BAB 11

4.8K 333 13
                                    

Malamnya, Milla dan Narendra berkunjung ke kediaman Wajendra untuk menjenguk Amora. Mama tunangan Amora itu bersikeras datang karena kelewat khawatir setelah mendengar kalau calon menantunya harus pergi ke rumah sakit pagi tadi untuk melakukan pemeriksaan mendadak.

Dan seperti biasa, Narendra tidak kuasa menolak keinginan sang ratu rumah.

Mereka tiba di rumah Alan tepat sebelum jam makan malam. Jadi, sekalian saja papi Amora mengajak tamu dadakannya tersebut untuk bergabung di meja makan.

Selesai makan malam, semua orang berkumpul di ruang keluarga untuk mengobrol.

"Kenapa kemarin bisa sampai jatuh, Sayang?" Milla menatap sedih pada Amora yang duduk di sebelahnya.

"Mora kurang hati-hati waktu pulang sekolah, Ma, jadinya kepeleset," jawab Amora sambil melirik Narendra yang sedang berbicara dengan papinya.

"Ya Tuhan," Milla mengambil tangan kiri Amora untuk digenggam. Kepalanya lalu menengok pada sang anak sulung, ekspresi Milla berubah galak. "Naren, punya tunangan, tuh, dijagain, dong! Kamu nggak langsung jemput Mora ke kelas waktu jam pelajaran selesai, ya?!"

Obrolan Narendra dan Alan terputus. Narendra menatap datar mamanya, yang seperti biasa, menunjukkan aksi berlebihan saat ada Amora di depannya.

"Iya, Ma. Naren salah, Naren minta maaf," kata remaja lelaki itu seadanya.

Milla melotot. "Minta maafnya ke Mora, dong!"

Mata Narendra bergulir ke arah Amora yang juga sedang memandanginya. "Gue minta maaf, harusnya gue langsung samperin lo ke kelas setelah bel."

"Nggak, Naren. Gue yang nggak enak soalnya ngerepotin lo terus," Amora menimpali dengan tenang.

Milla menatap sang anak dan calon menantunya bergantian, malah jadi salah fokus dengan panggilan keduanya. Alisnya berkerut-kerut tidak senang.

"Kalian udah tunangan, lho. Kenapa panggilannya masih lo-gue, gitu? Coba yang manis dikit, diganti jadi aku-kamu."

Amora dan Narendra sama-sama terdiam, saling bertukar pandangan.

"Nggak usah berlebihan, deh, Ma. Naren sama Mora juga nyaman-nyaman aja pakai panggilan lo-gue, kok," Narendra menahan dirinya untuk tidak menghela napas.

"Mana bisa kayak gitu? Kalian, kan, nantinya bakal nikah. Hubungan kalian ini udah satu tingkat lebih serius dari pacar-pacaran, lho. Harus dibiasain sekarang ubah panggilannya," seloroh Milla, sarat akan desakan.

"Tapi, Ma—" baru saja mau melontarkan balasan, suara Amora lebih dulu menyela Narendra.

"Mora sama Naren bakal usahain, ya, Ma.
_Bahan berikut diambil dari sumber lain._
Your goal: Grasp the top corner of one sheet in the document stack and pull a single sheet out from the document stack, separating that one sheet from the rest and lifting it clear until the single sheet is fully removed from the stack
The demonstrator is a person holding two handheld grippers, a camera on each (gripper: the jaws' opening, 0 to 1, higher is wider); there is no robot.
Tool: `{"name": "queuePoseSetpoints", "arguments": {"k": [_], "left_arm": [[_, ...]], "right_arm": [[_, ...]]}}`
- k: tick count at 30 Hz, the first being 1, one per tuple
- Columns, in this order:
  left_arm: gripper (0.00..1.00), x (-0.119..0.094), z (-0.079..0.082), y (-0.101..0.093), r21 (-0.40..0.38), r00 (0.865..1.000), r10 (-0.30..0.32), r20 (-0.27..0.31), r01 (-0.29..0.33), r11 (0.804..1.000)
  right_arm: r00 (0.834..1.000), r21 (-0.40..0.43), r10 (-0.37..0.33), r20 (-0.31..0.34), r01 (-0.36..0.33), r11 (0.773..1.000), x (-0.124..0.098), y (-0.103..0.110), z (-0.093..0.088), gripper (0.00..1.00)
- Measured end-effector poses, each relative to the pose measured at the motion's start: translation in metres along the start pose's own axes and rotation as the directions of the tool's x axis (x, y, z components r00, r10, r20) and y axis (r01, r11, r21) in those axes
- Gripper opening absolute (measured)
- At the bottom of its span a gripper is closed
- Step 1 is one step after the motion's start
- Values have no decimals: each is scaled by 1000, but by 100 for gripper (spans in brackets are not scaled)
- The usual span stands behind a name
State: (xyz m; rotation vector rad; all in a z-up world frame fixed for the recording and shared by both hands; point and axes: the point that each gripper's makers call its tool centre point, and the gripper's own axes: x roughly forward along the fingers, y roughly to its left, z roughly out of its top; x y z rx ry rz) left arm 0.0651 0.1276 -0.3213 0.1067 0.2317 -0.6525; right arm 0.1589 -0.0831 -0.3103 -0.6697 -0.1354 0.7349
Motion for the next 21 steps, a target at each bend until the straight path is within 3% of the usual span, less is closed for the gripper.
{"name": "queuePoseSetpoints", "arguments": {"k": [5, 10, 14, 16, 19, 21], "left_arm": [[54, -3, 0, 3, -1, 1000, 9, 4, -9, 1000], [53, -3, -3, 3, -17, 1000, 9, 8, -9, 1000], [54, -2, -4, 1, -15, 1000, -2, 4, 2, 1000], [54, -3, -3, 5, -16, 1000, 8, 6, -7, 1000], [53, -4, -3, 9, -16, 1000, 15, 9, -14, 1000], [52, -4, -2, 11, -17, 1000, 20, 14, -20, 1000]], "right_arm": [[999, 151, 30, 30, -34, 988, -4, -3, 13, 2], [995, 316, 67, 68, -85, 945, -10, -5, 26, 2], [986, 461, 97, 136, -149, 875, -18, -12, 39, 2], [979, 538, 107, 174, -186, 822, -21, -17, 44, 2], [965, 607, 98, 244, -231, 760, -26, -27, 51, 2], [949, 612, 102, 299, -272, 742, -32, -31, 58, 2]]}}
Nanti kita pelan-pelan coba ubah panggilan kita," gadis itu berucap dengan nada tenangnya yang sama.

"Nah, gitu, dong!" Milla tersenyum puas.

Dengusan kecil akhirnya Narendra keluarkan. Perhatiannya kemudian teralih saat Alan menepuk pundaknya pelan seraya tersenyum maklum.

"Mau ikut saya ngobrol di teras samping?" tawar Alan.

"Boleh, Pi."

Mereka berdua melangkah menuju teras samping rumah yang berhadapan dengan kolam renang, meninggalkan Milla yang sudah asyik membicarakan koleksi-koleksi haute couture baru dari peragaan busana di Paris beberapa hari lalu.

Alan lebih dulu duduk di salah satu single sofa bergaya Italian yang berada di sudut teras, Narendra mengikutinya duduk di sofa lainnya. Malam hari, pemandangan kolam renang yang dikelilingi lampu taman terlihat memukau.

"Naren udah ada bayangan mau ambil jurusan apa kuliah nanti?" Alan membuka lagi percakapan mereka yang sebelumnya dipotong oleh Milla.

"Mungkin ambil Manajemen Bisnis, Pi," jawab Narendra sekenannya.